For each movie, we’ll capture:

- Title
- Release Year
- Content Rating
- Duration
- IMDb Rating
- Popularity Metric
- Up to Three Genre Tags
- Top Three Star Actors
- Number of Oscar Nominations
- Number of Oscar Wins


How It Works: 
- **Scraping the Top 250 List** – Using Selenium and BeautifulSoup, we’ll extract the core movie data from IMDb’s Top 250 page.
- **Fetching Additional Movie Details** – With this initial dataset, we’ll visit each movie’s individual page to collect more detailed information using BeautifulSoup.
- **Data Output** – The final dataset will be stored in a pandas DataFrame and exported as a CSV file for further analysis.
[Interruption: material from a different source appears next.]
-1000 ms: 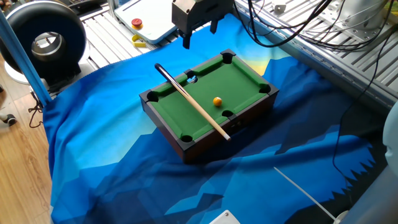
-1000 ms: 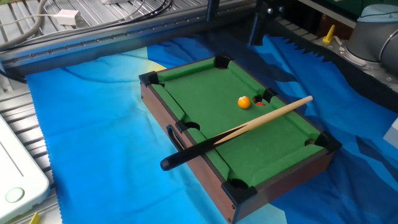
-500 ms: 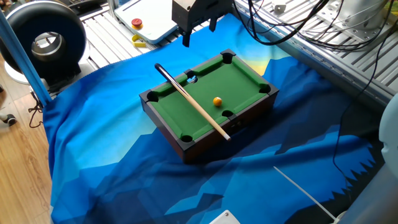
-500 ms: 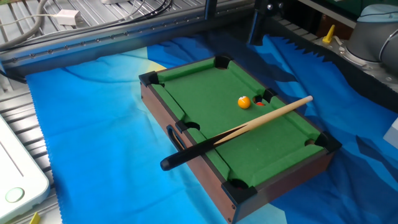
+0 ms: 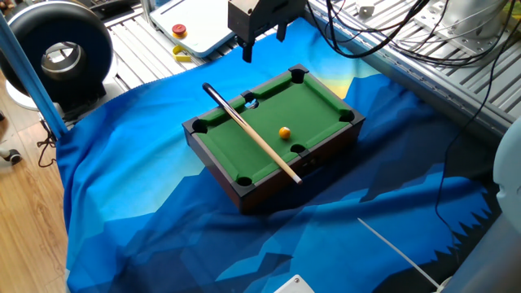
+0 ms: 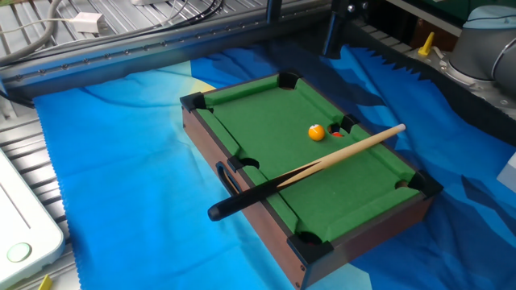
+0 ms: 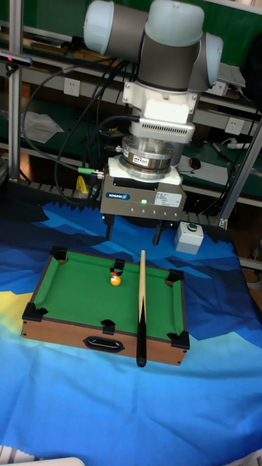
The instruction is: Hit the pool ball
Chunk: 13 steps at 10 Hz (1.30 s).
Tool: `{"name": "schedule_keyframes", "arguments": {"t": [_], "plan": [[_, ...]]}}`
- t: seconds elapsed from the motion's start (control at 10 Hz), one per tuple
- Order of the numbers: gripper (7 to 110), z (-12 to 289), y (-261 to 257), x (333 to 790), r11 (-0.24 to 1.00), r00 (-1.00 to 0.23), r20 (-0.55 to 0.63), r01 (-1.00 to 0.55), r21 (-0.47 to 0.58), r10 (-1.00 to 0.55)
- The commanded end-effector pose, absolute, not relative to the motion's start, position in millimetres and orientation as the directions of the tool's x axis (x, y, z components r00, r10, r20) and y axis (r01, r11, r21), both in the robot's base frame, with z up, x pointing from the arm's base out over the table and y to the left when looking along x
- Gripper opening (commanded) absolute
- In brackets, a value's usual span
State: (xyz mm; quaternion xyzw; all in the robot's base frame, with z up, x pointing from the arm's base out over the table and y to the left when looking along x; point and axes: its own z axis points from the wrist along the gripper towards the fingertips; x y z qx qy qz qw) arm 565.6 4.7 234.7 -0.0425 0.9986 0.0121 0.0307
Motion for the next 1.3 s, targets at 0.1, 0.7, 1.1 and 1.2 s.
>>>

By automating this process, we create a structured dataset that can be used for deeper insights into IMDb’s top-rated films. 🚀

# Install Dependencies for Selenium and WebDriver Manager

In [None]:
!pip install selenium webdriver-manager

# Imports

In [None]:
import subprocess

from selenium import webdriver
from selenium.webdriver.chrome.service import Service
from webdriver_manager.chrome import ChromeDriverManager
from selenium.webdriver.chrome.options import Options
from selenium.webdriver.support.ui import WebDriverWait

import time
import random

from concurrent.futures import ThreadPoolExecutor, as_completed

from bs4 import BeautifulSoup
import json
import requests

import pandas as pd
import numpy as np
import re

from IPython.display import FileLink

# Configuring and Initializing a Headless Chrome WebDriver

This function, `chrome_driver_options()`, sets up and returns a Selenium WebDriver instance with optimized Chrome options for web scraping. The configuration includes:

- A custom user-agent to simulate a real browser session.
- Headless mode for running Chrome without a GUI.
- Performance optimizations like --no-sandbox, --disable-gpu, and --disable-dev-shm-usage to enhance stability, especially in cloud environments like Colab.
- Remote debugging support to avoid DevTools errors.
- Timeout settings to ensure long-running scripts don’t hang indefinitely.

In [None]:
def start_browser():
    chrome_options = Options()

    chrome_options.add_argument("user-agent=Mozilla/5.0 (Macintosh; Intel Mac OS X 10_15_7) AppleWebKit/537.36 (KHTML, like Gecko) Chrome/132.0.6834.160 Safari/537.36")
    chrome_options.add_argument('--headless')
    chrome_options.add_argument('--no-sandbox')
    chrome_options.add_argument('--disable-gpu')
    chrome_options.add_argument('--disable-dev-shm-usage')  # Important for Colab
    chrome_options.add_argument('--remote-debugging-port=9222')  # To fix DevToolsActivePort issue
    
    service = Service(ChromeDriverManager().install()) 
    driver = webdriver.Chrome(service=service, options=chrome_options)  # Return WebDriver instance
    driver.set_page_load_timeout(60)  # Increase timeout to 60 seconds
    driver.set_script_timeout(120)  # Increase script timeout as well

    return driver

In [None]:
# Test that Chrome is working
driver = start_browser()
driver.get("https://www.google.com")
print(driver.title)  
driver.quit()

# Scrape IMDb for the Top 250 Movie Data

Time to grab some popcorn 🍿! This function does the heavy lifting, navigating to IMDb, grabbing movie details, and making sure we get all much of the movie info like rank, title, year, duration, genre, and ratings.

Here’s the game plan:
- Visit IMDb’s Top 250 page using Selenium.
- Extract movie details from IMDb’s embedded JSON data.
-  Pick up extra info (year & duration) that’s missing from the JSON.
- Package it all up in a clean format for analysis.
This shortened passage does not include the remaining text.